• [Assigned task] Find every line in the data that contains the word "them". Return each of those lines.

• [Available data]
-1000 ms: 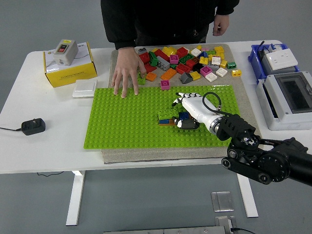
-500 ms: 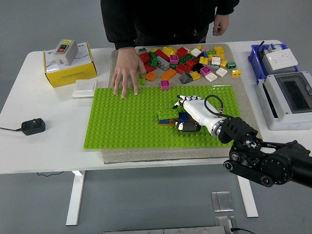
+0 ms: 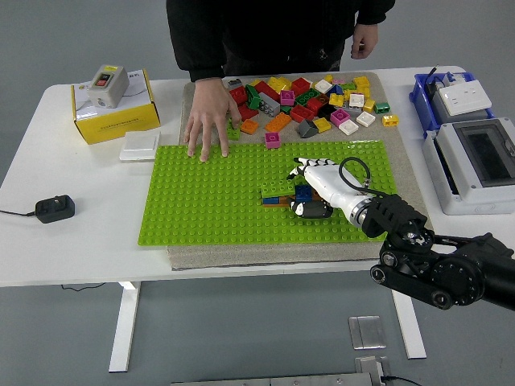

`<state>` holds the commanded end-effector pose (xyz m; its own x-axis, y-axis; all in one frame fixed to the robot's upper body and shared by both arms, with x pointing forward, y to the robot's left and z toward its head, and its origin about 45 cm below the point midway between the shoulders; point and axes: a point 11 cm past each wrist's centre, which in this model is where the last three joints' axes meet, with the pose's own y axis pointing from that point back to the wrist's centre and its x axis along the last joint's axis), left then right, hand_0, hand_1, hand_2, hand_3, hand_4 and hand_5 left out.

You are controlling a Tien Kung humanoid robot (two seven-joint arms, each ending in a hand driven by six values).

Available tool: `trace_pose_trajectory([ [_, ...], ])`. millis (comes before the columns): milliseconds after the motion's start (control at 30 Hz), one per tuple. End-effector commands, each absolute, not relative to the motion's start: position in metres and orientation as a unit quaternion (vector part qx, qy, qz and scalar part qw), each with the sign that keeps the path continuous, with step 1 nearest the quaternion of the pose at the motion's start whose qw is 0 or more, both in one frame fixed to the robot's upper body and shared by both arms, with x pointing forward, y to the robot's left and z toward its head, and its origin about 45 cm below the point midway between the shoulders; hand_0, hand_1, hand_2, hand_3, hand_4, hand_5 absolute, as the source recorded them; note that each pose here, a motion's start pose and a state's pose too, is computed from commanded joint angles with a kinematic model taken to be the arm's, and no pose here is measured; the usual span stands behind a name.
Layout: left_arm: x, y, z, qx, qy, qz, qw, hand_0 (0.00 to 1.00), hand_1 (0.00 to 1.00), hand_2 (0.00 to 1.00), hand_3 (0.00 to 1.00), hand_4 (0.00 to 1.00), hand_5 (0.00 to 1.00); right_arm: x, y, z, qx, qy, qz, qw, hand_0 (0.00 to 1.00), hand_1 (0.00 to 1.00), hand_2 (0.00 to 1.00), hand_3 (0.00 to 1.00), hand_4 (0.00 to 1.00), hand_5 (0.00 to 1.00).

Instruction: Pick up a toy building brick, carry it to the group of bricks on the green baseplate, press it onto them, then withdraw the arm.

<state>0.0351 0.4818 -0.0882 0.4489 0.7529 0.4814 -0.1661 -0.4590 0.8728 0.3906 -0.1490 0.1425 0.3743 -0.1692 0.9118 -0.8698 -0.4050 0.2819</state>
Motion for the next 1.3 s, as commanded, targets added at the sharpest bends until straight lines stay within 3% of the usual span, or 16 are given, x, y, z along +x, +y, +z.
trace_pose_trajectory([
  [667,0.032,0.479,-0.090,0.705,0.213,0.481,0.476,0.609,0.597,0.487,0.588,0.092,0.685,0.391,-0.156,0.175,0.713,-0.395,0.443,0.374,0.988,0.984,0.998,0.772,0.611,0.465],
  [967,0.029,0.479,-0.090,0.706,0.215,0.479,0.475,0.609,0.598,0.485,0.588,0.093,0.685,0.356,-0.130,0.167,0.742,-0.353,0.451,0.350,0.988,0.987,0.998,0.785,0.609,0.467],
  [1300,0.030,0.481,-0.089,0.707,0.212,0.478,0.476,0.609,0.598,0.485,0.589,0.098,0.687,0.367,-0.131,0.166,0.738,-0.360,0.446,0.357,0.995,0.988,0.998,0.772,0.613,0.476],
])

• [Written answer]
Available tool: `trace_pose_trajectory([ [_, ...], ])`. millis (comes before the columns): milliseconds after the motion's start (control at 30 Hz), one per tuple. End-effector commands, each absolute, not relative to the motion's start: position in metres and orientation as a unit quaternion (vector part qx, qy, qz and scalar part qw), each with the sign that keeps the path continuous, with step 1 nearest the quaternion of the pose at the motion's start whose qw is 0 or more, both in one frame fixed to the robot's upper body and shared by both arms, with x pointing forward, y to the robot's left and z toward its head, and its origin about 45 cm below the point midway between the shoulders; hand_0, hand_1, hand_2, hand_3, hand_4, hand_5 absolute, as the source recorded them; note that each pose here, a motion's start pose and a state's pose too, is computed from commanded joint angles with a kinematic model taken to be the arm's, and no pose here is measured; the usual span stands behind a name.
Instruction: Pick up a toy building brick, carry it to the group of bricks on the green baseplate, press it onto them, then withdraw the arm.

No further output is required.